──────── Extracted information

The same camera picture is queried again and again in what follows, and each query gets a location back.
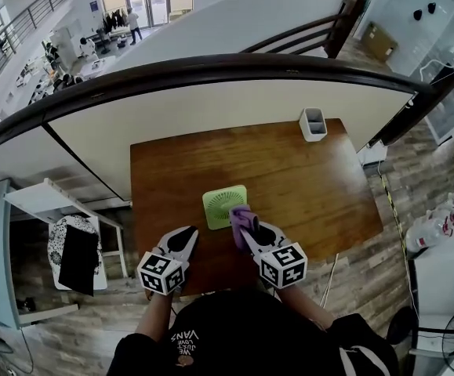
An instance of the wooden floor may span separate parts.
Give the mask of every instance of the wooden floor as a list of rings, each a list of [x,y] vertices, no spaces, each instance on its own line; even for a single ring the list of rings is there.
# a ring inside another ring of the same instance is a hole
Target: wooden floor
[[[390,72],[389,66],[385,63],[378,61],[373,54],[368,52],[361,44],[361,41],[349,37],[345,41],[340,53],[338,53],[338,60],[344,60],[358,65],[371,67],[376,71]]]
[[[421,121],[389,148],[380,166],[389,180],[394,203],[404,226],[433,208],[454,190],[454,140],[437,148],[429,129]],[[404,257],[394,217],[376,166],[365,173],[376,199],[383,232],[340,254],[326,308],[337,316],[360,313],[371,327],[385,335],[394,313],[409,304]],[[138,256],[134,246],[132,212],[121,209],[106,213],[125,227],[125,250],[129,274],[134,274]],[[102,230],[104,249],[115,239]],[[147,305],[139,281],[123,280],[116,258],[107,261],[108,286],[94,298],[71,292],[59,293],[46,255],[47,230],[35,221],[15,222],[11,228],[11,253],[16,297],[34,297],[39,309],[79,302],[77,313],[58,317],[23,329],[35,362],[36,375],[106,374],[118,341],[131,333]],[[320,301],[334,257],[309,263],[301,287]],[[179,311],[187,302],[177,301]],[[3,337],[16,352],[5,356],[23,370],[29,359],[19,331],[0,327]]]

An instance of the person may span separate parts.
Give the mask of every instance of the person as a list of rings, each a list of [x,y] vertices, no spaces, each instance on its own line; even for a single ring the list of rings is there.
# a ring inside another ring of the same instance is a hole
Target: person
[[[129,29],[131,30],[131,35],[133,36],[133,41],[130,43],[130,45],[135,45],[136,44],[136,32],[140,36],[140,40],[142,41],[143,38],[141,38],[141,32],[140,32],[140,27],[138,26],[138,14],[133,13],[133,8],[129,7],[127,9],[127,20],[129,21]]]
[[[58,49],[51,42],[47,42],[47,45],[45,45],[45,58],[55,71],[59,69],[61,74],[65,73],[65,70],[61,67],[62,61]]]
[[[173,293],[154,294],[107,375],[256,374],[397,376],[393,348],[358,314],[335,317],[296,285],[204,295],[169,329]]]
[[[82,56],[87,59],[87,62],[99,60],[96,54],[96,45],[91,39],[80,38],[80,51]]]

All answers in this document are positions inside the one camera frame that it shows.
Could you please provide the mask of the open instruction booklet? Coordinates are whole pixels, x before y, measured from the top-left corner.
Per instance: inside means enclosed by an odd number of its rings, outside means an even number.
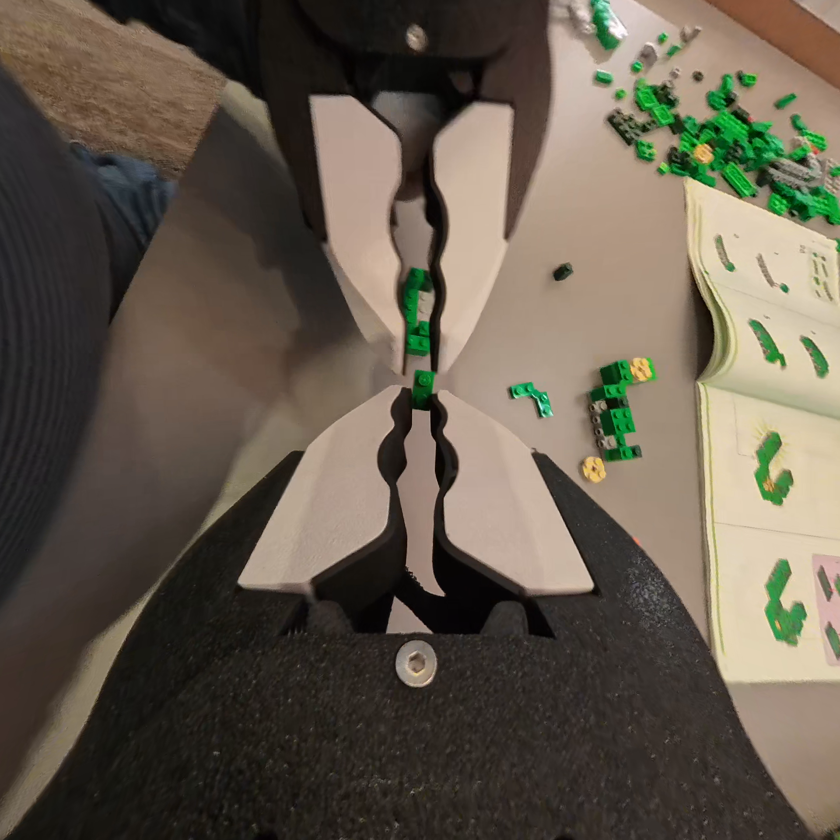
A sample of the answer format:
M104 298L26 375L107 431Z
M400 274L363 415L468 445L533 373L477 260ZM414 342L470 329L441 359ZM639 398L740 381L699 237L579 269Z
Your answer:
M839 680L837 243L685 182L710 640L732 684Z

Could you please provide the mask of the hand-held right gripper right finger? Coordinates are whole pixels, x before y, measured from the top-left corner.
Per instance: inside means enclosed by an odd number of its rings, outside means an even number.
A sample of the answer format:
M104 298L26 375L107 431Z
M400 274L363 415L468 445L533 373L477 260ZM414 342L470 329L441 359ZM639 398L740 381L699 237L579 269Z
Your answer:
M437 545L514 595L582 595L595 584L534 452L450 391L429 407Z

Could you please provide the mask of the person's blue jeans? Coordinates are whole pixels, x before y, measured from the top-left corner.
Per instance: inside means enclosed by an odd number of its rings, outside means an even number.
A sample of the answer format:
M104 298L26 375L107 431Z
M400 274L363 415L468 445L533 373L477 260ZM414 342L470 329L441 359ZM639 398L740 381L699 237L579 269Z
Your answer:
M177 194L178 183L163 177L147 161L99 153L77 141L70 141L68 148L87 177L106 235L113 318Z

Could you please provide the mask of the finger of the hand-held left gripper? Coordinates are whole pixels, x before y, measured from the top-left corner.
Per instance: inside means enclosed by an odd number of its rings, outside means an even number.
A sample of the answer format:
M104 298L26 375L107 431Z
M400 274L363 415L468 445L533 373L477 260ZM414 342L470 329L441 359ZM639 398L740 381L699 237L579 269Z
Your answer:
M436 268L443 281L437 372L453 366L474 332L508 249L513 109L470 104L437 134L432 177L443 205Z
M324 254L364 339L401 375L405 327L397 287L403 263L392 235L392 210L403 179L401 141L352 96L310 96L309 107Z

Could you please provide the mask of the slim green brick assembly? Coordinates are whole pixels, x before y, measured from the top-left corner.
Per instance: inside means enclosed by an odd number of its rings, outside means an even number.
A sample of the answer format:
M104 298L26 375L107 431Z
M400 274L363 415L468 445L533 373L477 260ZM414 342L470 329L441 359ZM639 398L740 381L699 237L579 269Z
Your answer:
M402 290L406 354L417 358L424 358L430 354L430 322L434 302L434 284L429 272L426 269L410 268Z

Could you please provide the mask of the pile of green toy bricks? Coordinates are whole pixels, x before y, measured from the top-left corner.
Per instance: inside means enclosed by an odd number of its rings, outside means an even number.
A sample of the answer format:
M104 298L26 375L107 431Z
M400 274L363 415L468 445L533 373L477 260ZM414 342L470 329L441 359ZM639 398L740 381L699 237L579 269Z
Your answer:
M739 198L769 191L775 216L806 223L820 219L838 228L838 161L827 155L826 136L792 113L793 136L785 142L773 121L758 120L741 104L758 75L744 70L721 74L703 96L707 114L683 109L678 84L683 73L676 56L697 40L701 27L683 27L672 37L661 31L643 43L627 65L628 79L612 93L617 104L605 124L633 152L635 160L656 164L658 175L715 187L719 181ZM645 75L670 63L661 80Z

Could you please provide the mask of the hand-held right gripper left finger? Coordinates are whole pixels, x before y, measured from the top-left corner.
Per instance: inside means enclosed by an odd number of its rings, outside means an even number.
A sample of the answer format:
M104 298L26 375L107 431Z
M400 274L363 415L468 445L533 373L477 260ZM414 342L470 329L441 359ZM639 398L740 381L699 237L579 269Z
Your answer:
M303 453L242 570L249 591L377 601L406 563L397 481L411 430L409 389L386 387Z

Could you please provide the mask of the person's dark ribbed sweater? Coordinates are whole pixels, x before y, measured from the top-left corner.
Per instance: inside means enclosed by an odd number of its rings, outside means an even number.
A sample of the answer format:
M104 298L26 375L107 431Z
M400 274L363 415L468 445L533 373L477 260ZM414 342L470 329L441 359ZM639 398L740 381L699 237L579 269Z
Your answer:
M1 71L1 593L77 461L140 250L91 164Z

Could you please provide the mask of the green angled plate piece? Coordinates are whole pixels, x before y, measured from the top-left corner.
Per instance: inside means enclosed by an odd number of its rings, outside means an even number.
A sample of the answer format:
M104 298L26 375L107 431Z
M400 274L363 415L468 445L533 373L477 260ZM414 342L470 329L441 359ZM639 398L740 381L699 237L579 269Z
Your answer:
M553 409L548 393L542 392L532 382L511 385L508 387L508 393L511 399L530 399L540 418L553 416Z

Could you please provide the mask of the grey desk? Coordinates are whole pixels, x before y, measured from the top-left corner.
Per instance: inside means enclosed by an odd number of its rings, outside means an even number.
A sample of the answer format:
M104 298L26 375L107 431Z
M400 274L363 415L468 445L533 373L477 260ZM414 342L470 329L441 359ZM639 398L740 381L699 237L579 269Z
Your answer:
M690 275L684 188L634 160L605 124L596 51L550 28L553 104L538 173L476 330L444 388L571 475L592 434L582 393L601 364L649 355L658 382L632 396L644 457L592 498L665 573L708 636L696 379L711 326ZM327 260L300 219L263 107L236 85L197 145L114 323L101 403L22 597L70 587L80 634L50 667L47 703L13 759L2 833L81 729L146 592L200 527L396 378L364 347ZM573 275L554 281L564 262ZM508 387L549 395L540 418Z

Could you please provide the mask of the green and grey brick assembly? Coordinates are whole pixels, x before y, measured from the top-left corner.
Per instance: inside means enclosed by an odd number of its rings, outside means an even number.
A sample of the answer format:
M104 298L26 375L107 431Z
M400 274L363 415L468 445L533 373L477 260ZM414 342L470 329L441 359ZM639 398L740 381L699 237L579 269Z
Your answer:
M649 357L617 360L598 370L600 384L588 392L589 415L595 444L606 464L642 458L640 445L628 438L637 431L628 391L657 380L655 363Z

────────────────

* [Problem details]:
Answer with a single number: how many lines above hold the word "hand"?

* [Written solution]:
3